* [Exercise brief]
Which of the lines below mention the word "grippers"? Pull each one out.

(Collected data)
=====

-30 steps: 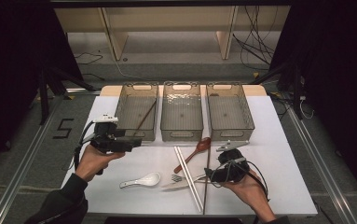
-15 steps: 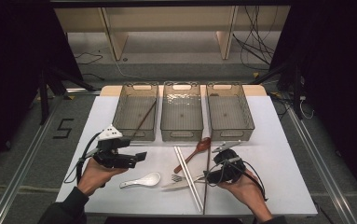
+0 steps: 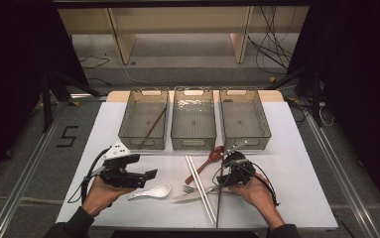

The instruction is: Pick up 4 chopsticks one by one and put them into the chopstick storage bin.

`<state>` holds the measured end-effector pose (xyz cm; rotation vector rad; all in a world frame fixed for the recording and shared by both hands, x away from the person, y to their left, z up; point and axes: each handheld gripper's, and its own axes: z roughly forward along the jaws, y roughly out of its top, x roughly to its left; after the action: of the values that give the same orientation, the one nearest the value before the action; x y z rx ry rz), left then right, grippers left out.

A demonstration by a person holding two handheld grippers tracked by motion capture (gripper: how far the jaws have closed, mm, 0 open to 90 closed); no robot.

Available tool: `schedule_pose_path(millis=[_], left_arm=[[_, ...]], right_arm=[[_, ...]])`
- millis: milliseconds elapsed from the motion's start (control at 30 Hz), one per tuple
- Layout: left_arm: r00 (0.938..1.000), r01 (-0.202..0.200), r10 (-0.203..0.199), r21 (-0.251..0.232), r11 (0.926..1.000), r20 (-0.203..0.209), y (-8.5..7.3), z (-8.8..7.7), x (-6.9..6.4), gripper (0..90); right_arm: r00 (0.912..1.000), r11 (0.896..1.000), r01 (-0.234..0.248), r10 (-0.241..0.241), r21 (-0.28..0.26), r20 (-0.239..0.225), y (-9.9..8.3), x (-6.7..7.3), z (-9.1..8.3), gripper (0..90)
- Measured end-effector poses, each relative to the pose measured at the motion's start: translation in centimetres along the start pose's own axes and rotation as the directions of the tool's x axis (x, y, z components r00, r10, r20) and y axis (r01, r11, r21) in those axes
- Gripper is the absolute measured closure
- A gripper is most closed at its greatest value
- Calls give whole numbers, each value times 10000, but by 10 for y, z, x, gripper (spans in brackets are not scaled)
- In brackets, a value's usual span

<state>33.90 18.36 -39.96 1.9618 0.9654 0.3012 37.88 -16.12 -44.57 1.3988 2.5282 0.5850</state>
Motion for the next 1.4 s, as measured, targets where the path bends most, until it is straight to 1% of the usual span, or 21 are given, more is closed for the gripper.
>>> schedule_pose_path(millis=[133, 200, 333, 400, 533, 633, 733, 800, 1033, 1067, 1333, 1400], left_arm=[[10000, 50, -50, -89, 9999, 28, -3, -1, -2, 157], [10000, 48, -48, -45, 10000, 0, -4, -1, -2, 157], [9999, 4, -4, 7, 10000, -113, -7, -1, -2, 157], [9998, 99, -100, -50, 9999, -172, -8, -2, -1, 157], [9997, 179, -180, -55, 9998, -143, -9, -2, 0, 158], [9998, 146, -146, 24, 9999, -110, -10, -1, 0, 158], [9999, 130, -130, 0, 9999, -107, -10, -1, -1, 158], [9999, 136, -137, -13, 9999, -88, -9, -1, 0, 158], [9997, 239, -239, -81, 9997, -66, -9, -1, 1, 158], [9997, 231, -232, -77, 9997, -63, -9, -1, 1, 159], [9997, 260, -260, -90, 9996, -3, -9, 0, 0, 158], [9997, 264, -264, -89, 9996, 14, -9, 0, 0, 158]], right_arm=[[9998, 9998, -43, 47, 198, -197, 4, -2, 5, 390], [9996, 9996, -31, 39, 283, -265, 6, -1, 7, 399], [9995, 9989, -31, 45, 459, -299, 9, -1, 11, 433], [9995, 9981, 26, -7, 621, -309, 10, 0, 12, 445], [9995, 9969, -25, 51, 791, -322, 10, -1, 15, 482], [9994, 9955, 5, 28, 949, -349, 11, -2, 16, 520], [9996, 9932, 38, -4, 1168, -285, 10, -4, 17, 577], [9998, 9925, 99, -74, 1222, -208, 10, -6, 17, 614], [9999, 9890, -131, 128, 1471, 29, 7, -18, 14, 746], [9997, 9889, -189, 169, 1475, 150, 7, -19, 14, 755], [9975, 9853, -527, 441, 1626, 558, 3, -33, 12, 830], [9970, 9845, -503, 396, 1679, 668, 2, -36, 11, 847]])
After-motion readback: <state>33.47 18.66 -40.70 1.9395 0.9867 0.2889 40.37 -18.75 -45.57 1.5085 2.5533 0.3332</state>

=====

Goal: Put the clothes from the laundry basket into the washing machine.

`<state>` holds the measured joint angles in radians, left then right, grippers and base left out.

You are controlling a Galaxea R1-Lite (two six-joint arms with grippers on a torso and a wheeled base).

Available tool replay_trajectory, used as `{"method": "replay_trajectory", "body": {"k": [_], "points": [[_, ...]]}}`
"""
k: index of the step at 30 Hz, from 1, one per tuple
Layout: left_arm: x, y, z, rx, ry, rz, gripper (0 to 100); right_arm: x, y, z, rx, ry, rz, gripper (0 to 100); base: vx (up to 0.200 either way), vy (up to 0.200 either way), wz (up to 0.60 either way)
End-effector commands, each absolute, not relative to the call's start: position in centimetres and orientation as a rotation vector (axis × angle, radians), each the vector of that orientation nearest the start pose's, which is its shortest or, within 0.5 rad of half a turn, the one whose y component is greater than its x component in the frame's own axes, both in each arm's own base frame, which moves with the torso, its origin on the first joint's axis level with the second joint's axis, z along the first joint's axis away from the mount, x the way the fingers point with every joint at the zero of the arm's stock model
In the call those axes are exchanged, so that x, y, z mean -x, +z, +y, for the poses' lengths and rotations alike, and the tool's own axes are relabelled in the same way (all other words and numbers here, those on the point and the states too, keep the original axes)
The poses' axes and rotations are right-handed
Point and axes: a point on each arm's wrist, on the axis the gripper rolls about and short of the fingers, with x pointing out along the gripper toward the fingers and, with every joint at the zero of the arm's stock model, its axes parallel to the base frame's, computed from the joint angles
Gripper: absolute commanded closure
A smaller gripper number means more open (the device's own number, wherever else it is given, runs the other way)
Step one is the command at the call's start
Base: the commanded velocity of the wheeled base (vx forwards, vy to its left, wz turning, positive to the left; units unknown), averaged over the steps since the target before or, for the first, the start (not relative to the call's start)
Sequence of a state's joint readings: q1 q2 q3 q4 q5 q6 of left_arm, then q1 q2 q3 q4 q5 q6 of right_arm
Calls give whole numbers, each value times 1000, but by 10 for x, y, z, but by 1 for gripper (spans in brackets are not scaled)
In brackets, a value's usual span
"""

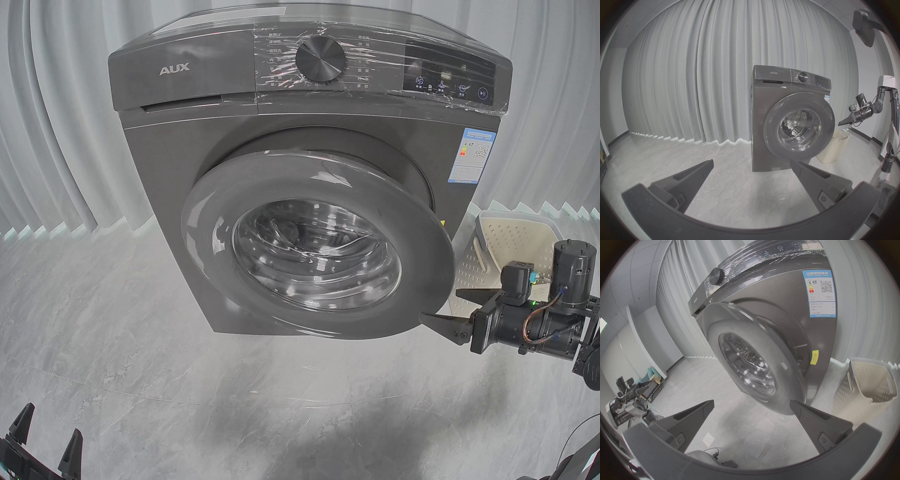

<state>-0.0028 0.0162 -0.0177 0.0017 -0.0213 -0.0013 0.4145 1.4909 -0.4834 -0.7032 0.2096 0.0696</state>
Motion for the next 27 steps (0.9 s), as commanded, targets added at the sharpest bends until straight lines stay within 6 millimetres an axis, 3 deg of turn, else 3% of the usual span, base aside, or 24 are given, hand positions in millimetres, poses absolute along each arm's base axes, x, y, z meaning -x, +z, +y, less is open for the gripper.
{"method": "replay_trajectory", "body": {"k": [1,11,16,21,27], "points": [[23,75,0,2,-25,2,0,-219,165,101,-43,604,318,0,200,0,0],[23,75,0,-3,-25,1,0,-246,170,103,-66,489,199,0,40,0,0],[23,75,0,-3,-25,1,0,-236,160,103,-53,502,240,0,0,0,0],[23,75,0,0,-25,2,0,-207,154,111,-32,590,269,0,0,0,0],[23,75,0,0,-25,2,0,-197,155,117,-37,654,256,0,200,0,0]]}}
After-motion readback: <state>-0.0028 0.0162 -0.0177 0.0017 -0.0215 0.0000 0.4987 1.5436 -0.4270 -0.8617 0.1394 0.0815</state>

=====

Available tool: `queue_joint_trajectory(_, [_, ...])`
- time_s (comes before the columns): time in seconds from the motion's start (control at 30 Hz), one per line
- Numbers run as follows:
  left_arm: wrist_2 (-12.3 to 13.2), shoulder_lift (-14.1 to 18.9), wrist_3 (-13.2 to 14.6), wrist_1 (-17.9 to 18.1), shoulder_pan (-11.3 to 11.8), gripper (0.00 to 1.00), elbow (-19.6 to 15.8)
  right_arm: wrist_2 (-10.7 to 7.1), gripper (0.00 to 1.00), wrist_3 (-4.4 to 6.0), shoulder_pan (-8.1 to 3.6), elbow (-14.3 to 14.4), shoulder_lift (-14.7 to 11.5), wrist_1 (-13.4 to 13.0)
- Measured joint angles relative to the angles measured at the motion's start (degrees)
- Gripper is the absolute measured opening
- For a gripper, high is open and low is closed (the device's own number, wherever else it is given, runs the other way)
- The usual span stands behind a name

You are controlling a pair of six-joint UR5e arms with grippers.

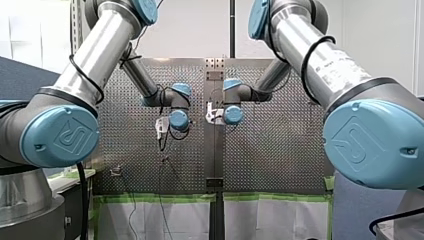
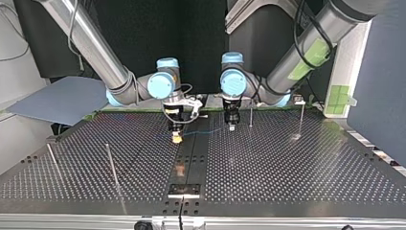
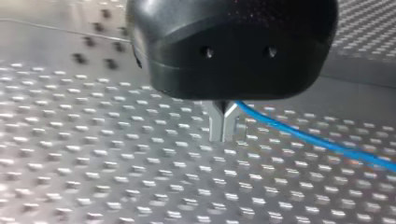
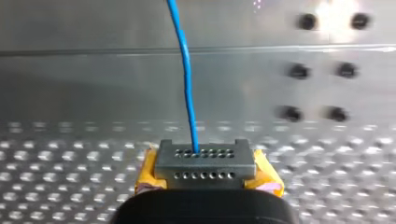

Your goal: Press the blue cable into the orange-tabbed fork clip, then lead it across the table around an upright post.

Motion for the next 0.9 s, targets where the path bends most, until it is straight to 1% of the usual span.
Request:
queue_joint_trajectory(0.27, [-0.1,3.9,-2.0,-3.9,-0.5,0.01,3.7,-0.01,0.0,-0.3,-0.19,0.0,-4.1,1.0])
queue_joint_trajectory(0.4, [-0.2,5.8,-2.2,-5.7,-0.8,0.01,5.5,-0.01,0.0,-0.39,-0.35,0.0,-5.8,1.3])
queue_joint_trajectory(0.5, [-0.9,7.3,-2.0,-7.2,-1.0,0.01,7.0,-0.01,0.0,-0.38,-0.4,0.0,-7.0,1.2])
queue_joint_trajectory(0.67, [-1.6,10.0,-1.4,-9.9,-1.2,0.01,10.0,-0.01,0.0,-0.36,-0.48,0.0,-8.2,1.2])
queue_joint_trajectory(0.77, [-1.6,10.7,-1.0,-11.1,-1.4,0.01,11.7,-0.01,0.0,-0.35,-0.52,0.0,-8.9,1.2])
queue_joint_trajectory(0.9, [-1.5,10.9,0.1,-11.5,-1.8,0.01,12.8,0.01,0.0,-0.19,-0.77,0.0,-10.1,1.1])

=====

* [Task solution]
`<state>` holds the measured end-effector pose (xyz cm; rotation vector rad; all in a world frame fixed for the recording and shared by both hands, x away from the person, y to their left, z up; point and axes: each handheld gripper's, and its own axes: z roughly forward along the jaws, y roughly out of its top, x roughly to its left; after the action: of the values that give the same orientation, the one nearest the value before the action; x y z rx ry rz), left then right, grippers left out.
A demonstration by a person holding two handheld grippers tracked by motion capture (gripper: how far the jaws have closed, mm, 0 open to 90 closed); no robot.
`<state>` holds the measured joint angles in radians, left then right, grippers and base left out.
You are controlling a Galaxea R1-Lite (two six-joint arms with grippers on a torso and a wheeled base).
You are controlling a pair of six-joint UR5e arms with grippers.

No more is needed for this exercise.